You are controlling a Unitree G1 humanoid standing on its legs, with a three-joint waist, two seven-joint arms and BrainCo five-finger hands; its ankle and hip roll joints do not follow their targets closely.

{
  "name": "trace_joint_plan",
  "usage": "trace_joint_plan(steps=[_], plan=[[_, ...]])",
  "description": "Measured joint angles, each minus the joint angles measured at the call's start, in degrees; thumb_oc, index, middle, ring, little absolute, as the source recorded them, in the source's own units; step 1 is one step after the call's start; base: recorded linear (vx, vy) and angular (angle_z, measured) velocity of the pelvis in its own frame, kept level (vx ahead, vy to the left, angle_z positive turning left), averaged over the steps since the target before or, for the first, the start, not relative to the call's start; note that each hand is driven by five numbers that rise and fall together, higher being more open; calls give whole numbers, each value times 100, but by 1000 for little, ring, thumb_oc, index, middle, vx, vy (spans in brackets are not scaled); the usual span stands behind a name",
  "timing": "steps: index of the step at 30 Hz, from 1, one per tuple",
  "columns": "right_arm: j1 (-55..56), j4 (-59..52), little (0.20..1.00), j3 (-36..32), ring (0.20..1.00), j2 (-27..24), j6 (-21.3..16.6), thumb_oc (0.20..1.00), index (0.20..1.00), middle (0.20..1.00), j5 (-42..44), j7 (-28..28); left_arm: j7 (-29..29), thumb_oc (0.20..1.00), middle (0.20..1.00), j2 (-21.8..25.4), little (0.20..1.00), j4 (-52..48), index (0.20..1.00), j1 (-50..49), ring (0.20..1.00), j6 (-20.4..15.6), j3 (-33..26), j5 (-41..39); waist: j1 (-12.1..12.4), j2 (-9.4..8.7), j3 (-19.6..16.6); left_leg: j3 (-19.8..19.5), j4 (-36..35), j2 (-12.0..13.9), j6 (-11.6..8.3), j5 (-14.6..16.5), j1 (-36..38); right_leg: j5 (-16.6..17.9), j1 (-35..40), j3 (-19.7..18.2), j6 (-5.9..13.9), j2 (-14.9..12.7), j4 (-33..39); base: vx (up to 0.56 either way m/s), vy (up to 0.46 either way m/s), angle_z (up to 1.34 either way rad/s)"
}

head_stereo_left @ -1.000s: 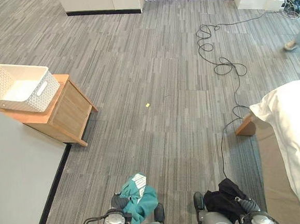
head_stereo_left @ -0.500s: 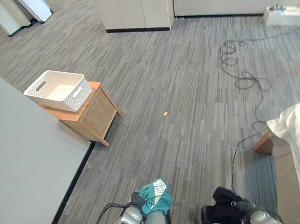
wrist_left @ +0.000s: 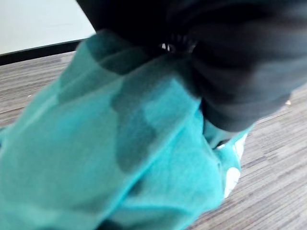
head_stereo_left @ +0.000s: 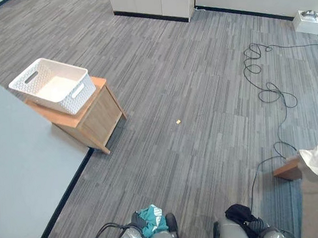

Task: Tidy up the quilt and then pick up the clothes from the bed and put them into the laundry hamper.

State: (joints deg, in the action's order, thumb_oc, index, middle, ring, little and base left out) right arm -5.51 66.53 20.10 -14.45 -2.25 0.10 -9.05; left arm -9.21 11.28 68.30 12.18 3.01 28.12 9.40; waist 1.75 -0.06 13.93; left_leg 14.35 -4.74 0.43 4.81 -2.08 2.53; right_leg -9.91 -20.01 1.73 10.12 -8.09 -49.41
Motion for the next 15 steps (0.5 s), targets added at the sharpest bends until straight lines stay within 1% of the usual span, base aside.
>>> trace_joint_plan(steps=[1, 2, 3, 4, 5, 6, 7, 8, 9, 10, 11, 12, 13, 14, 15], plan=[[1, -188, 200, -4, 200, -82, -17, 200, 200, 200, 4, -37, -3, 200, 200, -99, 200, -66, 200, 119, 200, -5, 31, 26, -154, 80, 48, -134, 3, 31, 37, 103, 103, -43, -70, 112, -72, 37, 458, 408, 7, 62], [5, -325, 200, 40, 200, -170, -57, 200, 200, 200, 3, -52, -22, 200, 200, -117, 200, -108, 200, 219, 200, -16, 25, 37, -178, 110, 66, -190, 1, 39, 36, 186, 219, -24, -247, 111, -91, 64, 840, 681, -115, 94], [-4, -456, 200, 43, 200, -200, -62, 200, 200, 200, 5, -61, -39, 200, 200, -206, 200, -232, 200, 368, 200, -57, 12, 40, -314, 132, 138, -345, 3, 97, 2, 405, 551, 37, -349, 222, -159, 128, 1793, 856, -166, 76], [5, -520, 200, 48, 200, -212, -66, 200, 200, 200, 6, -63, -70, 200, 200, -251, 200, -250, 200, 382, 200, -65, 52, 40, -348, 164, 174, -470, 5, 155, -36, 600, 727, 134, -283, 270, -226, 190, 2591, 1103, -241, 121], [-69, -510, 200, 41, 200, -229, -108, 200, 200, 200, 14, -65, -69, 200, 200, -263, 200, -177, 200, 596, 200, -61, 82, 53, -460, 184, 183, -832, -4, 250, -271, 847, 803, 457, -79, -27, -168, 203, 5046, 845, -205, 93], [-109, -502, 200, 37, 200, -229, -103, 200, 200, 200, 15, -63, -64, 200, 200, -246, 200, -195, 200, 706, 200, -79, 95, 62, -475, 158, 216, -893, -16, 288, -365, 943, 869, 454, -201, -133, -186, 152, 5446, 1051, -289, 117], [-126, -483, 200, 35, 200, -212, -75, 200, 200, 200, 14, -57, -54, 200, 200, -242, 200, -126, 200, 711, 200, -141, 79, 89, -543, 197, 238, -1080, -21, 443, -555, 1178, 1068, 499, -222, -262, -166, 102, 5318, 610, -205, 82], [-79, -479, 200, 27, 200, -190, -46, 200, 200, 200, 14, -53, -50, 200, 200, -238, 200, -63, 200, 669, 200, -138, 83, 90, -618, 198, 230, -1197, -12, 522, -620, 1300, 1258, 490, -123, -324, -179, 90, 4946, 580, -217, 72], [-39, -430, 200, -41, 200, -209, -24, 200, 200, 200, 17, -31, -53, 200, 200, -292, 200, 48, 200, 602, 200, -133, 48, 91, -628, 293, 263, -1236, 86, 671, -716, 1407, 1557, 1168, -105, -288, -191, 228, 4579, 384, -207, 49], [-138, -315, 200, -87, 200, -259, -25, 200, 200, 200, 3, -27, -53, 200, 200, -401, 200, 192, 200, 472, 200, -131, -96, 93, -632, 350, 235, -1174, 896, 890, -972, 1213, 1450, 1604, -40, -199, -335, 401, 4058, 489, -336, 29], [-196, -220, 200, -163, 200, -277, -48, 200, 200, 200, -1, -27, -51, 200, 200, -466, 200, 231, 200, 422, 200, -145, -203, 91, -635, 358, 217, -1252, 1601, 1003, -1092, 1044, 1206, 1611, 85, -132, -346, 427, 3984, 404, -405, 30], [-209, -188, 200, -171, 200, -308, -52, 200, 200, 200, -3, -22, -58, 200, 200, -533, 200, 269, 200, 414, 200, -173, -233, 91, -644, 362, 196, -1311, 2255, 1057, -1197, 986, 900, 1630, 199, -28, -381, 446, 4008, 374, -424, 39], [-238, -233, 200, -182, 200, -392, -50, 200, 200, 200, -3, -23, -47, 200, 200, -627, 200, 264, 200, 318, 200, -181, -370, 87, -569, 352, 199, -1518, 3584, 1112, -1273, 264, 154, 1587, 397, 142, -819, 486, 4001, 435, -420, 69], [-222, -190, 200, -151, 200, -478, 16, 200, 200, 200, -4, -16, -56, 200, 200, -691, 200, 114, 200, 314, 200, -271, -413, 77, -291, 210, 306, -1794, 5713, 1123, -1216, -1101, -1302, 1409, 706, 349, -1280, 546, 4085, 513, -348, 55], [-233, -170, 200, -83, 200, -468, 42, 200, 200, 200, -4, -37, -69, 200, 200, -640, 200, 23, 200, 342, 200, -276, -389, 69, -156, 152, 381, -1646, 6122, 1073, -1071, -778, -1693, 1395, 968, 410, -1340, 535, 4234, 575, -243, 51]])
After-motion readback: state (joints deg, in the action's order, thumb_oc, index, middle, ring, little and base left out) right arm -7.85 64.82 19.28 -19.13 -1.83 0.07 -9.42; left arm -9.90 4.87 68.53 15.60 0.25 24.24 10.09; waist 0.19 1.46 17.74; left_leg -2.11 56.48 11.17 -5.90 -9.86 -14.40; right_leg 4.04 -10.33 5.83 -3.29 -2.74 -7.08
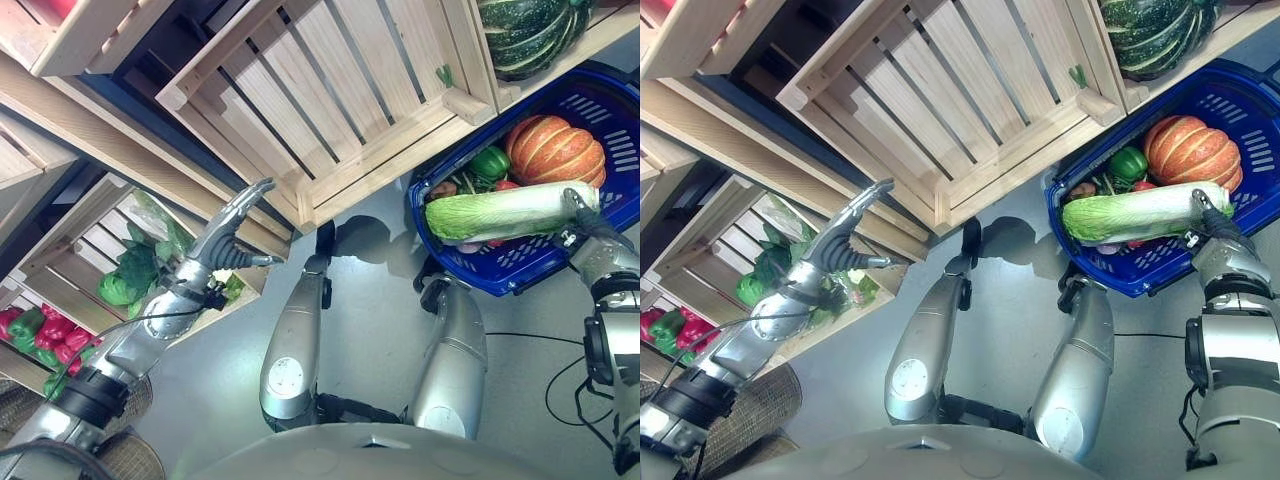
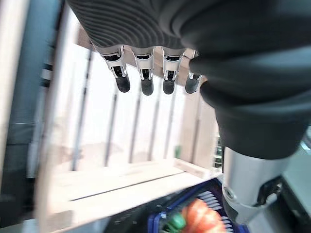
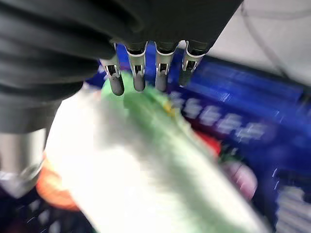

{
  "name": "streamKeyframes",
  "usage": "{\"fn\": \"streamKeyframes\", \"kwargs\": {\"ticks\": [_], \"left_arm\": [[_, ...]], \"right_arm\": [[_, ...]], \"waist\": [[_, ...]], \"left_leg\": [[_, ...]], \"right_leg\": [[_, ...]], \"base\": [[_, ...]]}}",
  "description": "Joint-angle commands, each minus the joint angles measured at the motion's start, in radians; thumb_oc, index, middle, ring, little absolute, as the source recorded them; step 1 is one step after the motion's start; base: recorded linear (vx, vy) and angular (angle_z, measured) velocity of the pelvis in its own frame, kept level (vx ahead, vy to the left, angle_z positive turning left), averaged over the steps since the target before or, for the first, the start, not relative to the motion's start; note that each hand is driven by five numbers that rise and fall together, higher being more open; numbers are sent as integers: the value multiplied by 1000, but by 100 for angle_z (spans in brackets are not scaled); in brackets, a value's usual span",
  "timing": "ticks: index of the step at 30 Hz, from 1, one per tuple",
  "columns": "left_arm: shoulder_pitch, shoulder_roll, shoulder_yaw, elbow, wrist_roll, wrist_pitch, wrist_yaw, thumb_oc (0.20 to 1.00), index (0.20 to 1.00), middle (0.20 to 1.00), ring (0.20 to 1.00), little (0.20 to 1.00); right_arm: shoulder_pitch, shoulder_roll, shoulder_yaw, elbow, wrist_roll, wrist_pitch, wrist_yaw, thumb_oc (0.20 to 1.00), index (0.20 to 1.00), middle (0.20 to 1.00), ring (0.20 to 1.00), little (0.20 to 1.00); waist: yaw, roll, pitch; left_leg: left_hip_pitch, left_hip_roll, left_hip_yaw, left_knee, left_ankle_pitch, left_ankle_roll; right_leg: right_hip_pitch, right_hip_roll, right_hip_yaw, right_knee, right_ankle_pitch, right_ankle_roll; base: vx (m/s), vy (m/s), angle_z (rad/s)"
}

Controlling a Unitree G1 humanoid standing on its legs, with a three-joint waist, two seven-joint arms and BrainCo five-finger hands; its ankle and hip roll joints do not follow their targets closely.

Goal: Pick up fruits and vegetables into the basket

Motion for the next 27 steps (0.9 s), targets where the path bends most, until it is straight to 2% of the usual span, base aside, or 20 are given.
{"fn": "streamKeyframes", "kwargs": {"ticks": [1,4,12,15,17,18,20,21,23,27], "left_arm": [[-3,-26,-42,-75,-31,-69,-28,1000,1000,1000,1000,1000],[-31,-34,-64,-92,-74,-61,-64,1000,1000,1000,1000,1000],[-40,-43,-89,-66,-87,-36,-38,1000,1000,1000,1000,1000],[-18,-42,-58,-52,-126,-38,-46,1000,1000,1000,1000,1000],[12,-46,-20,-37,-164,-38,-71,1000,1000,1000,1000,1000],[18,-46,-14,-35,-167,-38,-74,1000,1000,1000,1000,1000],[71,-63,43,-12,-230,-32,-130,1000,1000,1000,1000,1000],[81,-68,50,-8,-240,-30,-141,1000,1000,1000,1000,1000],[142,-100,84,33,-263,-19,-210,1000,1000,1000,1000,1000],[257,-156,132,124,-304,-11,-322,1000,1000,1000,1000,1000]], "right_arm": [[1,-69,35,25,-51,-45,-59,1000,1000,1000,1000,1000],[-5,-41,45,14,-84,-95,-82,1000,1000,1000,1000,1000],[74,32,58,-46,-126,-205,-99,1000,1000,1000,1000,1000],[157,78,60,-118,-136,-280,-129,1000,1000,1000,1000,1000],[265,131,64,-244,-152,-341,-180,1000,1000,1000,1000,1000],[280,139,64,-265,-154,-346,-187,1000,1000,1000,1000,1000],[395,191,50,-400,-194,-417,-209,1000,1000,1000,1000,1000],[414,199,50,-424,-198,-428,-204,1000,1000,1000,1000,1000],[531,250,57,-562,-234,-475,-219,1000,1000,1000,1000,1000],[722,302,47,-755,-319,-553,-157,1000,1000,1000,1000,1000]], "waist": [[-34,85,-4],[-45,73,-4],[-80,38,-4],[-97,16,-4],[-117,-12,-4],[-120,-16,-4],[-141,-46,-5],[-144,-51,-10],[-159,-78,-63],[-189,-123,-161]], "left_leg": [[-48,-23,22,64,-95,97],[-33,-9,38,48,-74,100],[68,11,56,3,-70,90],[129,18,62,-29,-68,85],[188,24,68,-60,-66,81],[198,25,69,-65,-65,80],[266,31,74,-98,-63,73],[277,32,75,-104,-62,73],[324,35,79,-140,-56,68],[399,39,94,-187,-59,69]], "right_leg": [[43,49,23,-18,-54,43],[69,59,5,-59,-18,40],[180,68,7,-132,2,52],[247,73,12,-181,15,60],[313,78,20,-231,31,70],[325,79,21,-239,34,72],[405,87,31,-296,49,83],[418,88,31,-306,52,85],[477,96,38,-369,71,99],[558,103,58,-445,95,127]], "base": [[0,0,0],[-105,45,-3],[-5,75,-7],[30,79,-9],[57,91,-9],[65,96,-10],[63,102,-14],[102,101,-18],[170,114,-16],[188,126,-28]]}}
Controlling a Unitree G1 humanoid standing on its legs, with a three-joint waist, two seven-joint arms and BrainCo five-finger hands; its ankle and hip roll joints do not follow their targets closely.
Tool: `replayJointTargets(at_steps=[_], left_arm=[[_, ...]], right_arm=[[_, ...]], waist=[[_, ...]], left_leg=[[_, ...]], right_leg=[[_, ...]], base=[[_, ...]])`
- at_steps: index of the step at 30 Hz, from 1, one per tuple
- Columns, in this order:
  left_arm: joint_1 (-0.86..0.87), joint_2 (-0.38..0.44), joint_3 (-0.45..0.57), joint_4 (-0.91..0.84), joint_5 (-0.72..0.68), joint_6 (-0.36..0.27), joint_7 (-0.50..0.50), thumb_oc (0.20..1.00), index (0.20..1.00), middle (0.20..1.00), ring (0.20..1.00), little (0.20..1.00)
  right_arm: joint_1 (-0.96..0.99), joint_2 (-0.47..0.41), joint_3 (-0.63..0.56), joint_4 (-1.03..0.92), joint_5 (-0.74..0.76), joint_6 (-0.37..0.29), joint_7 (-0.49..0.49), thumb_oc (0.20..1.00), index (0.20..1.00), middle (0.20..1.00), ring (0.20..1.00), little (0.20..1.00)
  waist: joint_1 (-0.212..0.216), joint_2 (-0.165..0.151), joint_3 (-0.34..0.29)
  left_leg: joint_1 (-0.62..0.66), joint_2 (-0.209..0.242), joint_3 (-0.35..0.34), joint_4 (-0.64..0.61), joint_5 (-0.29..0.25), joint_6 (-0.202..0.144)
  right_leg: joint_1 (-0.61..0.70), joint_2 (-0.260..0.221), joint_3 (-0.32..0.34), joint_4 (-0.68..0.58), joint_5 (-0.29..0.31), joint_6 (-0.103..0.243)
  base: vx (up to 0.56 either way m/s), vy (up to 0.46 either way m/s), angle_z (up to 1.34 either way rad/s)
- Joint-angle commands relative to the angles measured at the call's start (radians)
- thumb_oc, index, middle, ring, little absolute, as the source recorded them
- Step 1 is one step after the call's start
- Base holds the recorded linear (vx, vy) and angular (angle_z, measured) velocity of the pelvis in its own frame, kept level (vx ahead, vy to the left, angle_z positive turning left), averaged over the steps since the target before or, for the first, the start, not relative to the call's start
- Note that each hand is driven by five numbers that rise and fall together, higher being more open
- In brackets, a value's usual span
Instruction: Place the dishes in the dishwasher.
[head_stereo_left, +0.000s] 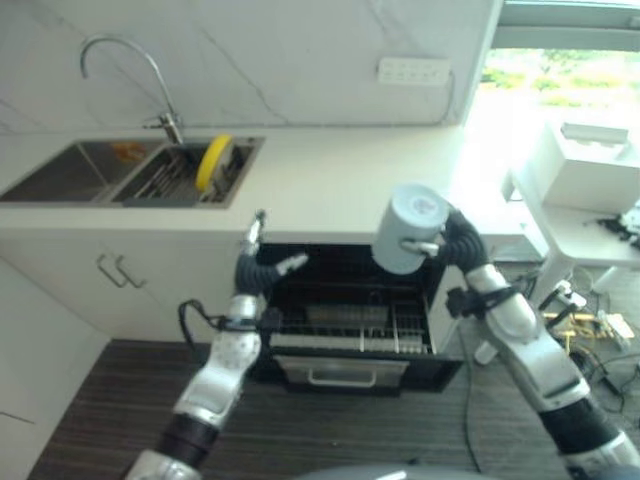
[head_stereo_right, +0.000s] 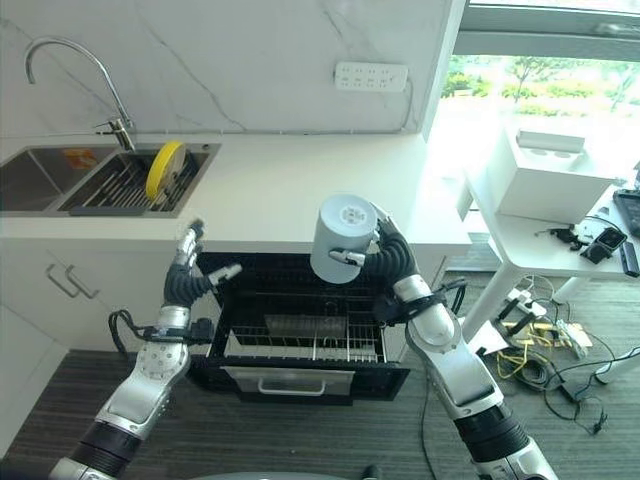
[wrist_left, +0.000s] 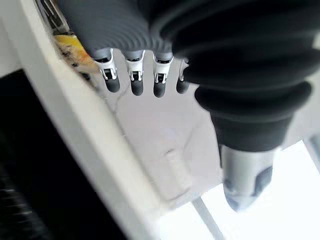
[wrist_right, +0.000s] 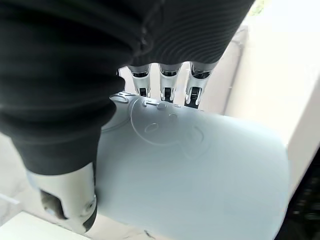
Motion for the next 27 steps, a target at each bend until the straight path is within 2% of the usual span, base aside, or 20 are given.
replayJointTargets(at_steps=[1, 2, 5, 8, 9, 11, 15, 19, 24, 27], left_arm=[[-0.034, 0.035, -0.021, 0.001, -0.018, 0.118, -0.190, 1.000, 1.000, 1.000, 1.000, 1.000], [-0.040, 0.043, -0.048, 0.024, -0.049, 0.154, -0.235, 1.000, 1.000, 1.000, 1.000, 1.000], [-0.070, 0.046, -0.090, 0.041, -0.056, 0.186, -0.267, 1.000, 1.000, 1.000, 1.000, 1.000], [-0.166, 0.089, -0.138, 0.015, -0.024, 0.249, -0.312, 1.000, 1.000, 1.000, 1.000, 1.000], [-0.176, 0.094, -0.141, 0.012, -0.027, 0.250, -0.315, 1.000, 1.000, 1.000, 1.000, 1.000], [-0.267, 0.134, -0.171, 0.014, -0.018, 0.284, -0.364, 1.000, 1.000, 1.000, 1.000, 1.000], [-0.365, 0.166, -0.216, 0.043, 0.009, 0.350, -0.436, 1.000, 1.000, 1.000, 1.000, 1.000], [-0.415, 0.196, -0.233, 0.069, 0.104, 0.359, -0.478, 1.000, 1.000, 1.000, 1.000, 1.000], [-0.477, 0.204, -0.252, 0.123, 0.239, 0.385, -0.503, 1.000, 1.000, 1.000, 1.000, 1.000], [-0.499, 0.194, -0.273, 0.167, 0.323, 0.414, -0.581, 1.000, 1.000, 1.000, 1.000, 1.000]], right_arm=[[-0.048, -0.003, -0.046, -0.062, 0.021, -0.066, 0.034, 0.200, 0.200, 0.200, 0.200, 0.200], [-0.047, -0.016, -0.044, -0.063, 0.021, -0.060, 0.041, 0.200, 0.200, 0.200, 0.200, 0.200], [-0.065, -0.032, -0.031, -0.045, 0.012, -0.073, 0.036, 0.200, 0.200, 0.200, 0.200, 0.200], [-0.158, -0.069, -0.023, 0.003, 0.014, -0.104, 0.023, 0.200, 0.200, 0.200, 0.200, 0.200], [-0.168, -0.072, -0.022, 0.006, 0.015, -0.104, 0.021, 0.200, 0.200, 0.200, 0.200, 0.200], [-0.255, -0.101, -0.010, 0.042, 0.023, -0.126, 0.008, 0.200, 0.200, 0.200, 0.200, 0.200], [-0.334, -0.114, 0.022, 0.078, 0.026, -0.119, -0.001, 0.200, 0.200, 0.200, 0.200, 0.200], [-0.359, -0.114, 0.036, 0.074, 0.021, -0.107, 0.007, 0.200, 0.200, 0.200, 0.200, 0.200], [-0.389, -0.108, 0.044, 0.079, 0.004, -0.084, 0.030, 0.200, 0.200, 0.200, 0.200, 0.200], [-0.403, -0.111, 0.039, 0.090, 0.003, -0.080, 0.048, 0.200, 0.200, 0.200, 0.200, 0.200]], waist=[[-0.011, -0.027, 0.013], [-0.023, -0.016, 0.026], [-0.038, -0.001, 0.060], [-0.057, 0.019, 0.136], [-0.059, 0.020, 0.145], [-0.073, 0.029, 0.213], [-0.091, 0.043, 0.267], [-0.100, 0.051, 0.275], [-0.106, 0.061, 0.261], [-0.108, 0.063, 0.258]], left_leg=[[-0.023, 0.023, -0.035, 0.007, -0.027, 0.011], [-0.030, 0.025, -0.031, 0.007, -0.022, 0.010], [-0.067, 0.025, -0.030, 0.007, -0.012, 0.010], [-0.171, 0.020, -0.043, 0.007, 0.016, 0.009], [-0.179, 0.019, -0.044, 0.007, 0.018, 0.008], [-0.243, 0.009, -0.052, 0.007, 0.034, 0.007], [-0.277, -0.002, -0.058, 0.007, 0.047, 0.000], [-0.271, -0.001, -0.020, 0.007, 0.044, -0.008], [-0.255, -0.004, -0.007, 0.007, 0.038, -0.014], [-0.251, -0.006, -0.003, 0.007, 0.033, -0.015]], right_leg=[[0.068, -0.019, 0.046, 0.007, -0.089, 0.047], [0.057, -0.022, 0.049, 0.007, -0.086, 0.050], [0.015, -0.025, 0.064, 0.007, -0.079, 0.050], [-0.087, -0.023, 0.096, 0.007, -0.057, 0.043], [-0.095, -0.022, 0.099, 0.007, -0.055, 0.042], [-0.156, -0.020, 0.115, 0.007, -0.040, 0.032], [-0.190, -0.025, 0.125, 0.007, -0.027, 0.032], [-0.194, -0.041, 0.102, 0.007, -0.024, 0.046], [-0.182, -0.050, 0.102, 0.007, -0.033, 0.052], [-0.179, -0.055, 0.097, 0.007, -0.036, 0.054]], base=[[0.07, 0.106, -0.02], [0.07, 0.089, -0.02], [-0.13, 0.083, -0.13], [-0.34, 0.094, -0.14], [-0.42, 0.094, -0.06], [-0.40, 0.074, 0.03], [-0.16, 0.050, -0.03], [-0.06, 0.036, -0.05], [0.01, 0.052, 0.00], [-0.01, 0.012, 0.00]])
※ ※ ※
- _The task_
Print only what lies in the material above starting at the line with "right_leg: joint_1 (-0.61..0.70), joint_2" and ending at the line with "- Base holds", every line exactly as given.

- _Output_
  right_leg: joint_1 (-0.61..0.70), joint_2 (-0.260..0.221), joint_3 (-0.32..0.34), joint_4 (-0.68..0.58), joint_5 (-0.29..0.31), joint_6 (-0.103..0.243)
  base: vx (up to 0.56 either way m/s), vy (up to 0.46 either way m/s), angle_z (up to 1.34 either way rad/s)
- Joint-angle commands relative to the angles measured at the call's start (radians)
- thumb_oc, index, middle, ring, little absolute, as the source recorded them
- Step 1 is one step after the call's start
- Base holds the recorded linear (vx, vy) and angular (angle_z, measured) velocity of the pelvis in its own frame, kept level (vx ahead, vy to the left, angle_z positive turning left), averaged over the steps since the target before or, for the first, the start, not relative to the call's start

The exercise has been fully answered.